TSCHETSCHENISCHE TERRORISTEN HABEN SICH DAS FALSCHE ZIEL GESUCHT: Türkische Strategien gestört
Meine Terroristen, deine Terroristen. Die Geiselnahme im Istanbuler Luxushotel „Swissotel“ durch Tschetschenen oder Türken kaukasischer Herkunft hat wieder einmal gezeigt, dass es sehr auf den Standpunkt des Betrachters ankommt, was als Terrorismus und was als Freiheitskampf beurteilt wird. Noch vor zwei Jahren gingen in der Türkei die Emotionen hoch, als man wütend feststellte, dass viele in Westeuropa und in Russland die Aktionen von Abdullah Öcalan und seiner kurdischen Anhänger nicht nur als Terrorismus beurteilten, wie dies der Mainstream in der Türkei tat. Nun ist es an Russland, sich darüber zu empören, dass die Türkei gegen die angeblichen tschetschenischen Terroristen nicht angemessen vorgeht.
Dennoch ist abzusehen, dass die türkische Regierung künftig ihren Kurs gegenüber den Tschetschenen verändern wird. Denn ob Terroristen bzw. Freiheitskämpfer unterstützt oder stillschweigend geduldet werden – dies wird ja nicht nur durch Gerechtigkeitsgefühle oder die emotionale Nähe zu den Tätern beeinflusst, sondern in aller Regel auch durch handfeste eigene Staatsinteressen. So wie Syrien die kurdische PKK jahrelang nicht aus Altruismus unterstützt hat, sondern weil man die türkische Regierung zu Kompromissen beim Euphratwasser und anderen Streitigkeiten zwingen wollte, so verfolgt auch die Türkei eigene strategische Interessen im Kaukasus, wenn sie den Tschetschenen beisteht. Schließlich konkurrieren Russland und die Türkei schon seit dem Osmanischen Reich um die Hegemonie im Kaukasus. Für die Terroristen/Freiheitskämpfer ist es deswegen entscheidend, den Interessen ihres jeweiligen Protektors nicht in die Quere zu kommen. Diesen Grundsatz haben die Hotelbesetzer sträflich verletzt.
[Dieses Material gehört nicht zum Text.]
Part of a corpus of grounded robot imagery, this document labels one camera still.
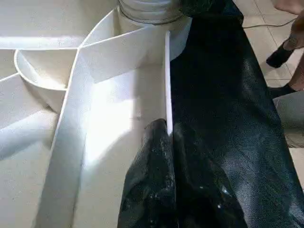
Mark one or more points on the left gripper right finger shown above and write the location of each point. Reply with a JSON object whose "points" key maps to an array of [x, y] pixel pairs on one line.
{"points": [[202, 190]]}

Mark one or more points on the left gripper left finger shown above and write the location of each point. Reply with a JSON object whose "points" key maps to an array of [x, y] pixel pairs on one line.
{"points": [[149, 180]]}

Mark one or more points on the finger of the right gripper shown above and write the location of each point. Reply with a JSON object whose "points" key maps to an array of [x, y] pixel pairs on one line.
{"points": [[209, 7]]}

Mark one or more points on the white plastic table leg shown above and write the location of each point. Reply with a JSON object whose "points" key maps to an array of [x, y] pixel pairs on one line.
{"points": [[147, 9]]}

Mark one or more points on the white plastic table top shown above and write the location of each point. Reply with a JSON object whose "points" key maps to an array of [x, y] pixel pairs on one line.
{"points": [[71, 107]]}

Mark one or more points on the black sock foot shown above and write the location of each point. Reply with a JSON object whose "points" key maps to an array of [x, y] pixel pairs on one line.
{"points": [[279, 55], [282, 91]]}

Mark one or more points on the black work mat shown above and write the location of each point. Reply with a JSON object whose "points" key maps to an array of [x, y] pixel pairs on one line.
{"points": [[225, 95]]}

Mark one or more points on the person's feet in black socks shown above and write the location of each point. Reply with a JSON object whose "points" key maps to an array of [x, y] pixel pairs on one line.
{"points": [[298, 31]]}

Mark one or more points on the bare person lower leg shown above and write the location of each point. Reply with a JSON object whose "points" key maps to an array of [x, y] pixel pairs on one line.
{"points": [[298, 76]]}

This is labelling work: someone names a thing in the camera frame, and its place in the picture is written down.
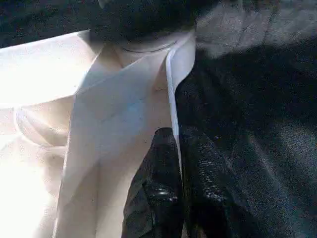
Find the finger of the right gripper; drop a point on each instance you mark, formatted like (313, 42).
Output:
(143, 22)

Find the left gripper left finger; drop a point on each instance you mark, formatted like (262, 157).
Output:
(158, 186)

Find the white plastic table top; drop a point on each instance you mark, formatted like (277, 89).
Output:
(74, 124)

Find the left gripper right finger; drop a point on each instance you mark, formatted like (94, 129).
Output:
(215, 193)

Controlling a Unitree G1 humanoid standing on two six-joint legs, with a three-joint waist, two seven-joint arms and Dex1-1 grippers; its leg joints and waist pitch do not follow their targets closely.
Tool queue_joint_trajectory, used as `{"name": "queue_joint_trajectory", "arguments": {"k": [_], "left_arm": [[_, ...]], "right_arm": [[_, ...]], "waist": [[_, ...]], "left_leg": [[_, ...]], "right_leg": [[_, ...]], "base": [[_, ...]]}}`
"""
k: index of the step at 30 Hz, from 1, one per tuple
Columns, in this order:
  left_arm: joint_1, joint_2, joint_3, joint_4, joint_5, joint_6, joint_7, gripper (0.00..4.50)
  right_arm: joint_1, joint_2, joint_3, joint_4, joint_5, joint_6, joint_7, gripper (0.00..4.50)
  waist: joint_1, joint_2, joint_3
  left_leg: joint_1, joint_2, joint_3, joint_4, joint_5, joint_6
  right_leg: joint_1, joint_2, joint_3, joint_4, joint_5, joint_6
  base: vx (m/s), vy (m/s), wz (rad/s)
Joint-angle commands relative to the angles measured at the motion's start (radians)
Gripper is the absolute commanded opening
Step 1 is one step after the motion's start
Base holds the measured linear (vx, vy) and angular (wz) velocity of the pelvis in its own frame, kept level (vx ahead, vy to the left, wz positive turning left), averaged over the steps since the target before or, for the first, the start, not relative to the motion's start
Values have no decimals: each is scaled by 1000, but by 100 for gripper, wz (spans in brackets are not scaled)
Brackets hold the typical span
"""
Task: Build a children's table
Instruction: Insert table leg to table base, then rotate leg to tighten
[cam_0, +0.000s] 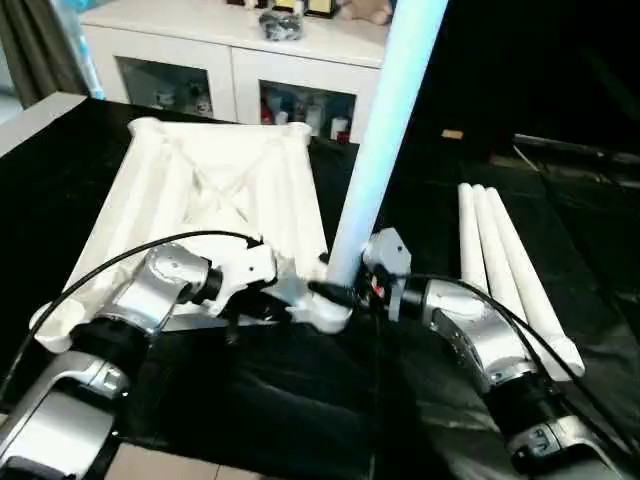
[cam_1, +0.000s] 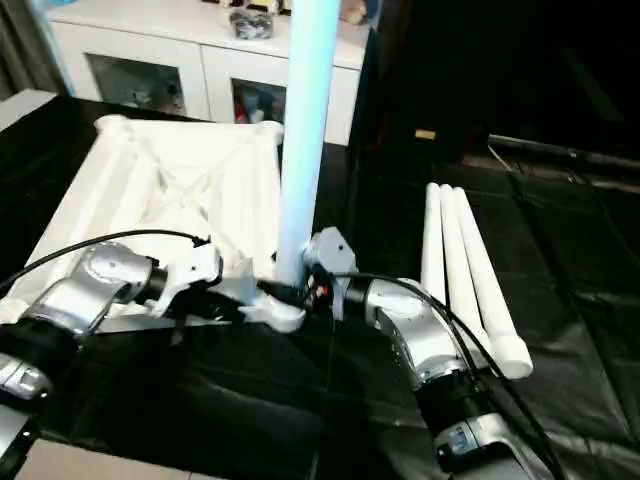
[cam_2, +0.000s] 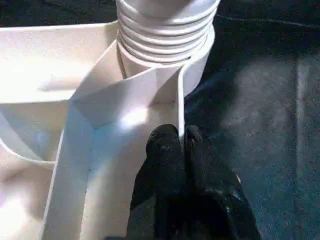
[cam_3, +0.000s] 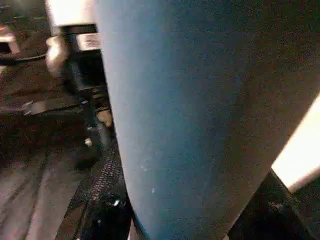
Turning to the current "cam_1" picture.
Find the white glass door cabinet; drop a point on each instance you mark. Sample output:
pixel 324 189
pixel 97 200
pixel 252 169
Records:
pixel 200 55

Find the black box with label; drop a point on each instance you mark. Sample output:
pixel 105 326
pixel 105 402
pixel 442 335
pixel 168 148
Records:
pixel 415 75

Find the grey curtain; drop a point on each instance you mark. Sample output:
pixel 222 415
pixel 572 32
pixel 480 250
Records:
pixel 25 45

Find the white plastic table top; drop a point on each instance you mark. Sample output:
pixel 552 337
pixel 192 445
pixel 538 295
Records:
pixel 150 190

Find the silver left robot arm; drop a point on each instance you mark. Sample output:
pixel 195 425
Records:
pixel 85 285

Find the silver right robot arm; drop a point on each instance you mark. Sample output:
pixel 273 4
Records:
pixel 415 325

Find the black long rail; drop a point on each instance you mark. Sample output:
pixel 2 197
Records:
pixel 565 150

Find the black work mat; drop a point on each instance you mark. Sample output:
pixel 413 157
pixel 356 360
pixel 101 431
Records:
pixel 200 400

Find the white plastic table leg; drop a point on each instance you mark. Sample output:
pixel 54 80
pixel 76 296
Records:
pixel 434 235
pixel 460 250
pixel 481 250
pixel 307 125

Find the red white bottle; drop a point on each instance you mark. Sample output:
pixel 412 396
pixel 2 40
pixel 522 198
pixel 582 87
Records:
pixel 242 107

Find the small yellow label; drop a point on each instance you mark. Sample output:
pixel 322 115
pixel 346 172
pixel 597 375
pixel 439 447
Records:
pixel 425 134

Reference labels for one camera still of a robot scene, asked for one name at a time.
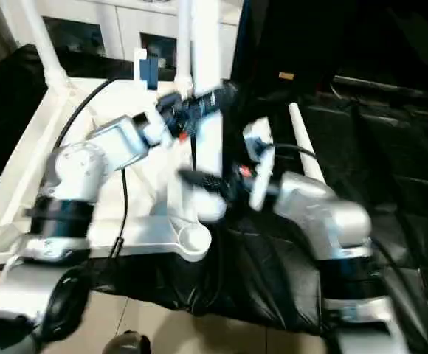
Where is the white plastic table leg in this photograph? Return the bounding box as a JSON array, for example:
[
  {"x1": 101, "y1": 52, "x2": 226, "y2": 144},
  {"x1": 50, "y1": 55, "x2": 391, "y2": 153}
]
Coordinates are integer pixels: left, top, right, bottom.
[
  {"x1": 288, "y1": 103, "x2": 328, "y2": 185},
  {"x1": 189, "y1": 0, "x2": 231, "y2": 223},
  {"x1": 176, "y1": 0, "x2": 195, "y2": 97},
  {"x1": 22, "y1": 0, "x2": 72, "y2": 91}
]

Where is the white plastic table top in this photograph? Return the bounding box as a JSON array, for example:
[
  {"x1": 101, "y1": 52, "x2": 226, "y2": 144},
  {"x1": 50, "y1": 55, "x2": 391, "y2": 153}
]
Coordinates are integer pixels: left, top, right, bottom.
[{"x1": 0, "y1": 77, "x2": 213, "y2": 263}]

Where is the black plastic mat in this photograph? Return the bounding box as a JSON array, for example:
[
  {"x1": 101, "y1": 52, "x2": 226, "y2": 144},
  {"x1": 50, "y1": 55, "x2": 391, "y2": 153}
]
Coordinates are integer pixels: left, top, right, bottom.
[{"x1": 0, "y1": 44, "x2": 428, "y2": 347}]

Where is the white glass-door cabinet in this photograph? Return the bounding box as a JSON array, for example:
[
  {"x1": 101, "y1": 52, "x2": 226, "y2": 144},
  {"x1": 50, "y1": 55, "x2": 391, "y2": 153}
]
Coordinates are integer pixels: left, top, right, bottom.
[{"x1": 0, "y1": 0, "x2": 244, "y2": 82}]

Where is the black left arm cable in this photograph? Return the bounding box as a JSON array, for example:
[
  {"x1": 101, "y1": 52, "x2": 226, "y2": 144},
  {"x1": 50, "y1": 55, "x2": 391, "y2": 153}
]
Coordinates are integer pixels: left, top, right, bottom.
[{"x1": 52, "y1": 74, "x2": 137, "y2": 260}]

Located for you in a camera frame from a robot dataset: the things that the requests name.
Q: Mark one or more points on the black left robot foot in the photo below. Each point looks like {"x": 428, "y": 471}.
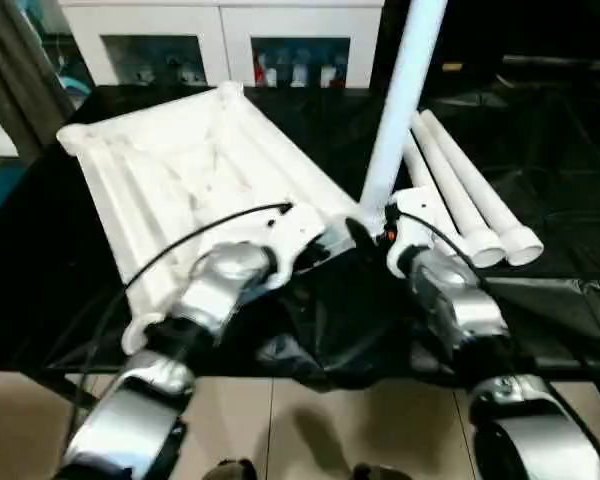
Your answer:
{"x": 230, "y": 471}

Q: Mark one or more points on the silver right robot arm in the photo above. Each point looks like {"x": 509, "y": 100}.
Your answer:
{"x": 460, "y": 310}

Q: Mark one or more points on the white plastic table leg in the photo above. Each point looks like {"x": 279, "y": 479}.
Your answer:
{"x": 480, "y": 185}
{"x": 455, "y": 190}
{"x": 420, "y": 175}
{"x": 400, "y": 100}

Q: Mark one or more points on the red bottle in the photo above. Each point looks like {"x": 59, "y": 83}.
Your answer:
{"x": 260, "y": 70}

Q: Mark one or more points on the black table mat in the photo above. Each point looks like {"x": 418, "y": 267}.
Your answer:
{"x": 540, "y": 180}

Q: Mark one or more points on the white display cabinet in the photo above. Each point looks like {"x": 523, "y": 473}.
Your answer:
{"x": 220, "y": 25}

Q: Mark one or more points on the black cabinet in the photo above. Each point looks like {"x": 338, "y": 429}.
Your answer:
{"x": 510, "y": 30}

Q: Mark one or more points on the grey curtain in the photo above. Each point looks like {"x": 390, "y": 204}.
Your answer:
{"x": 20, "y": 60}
Sie haben die türkische Regierung desavouiert und – schlimmer noch – den entscheidenden Wirtschaftszweig beschädigt. Dabei lässt sich die türkische Finanzkrise nur durch steigende Touristenzahlen mildern. Man kann deshalb davon ausgehen, dass die Geiselnehmer dieses Mal nicht so glimpflich davonkommen wie nach der Entführung der Fähre 1996. Die türkische Regierung wird zu „ihren Terroristen“ auf größere Distanz gehen.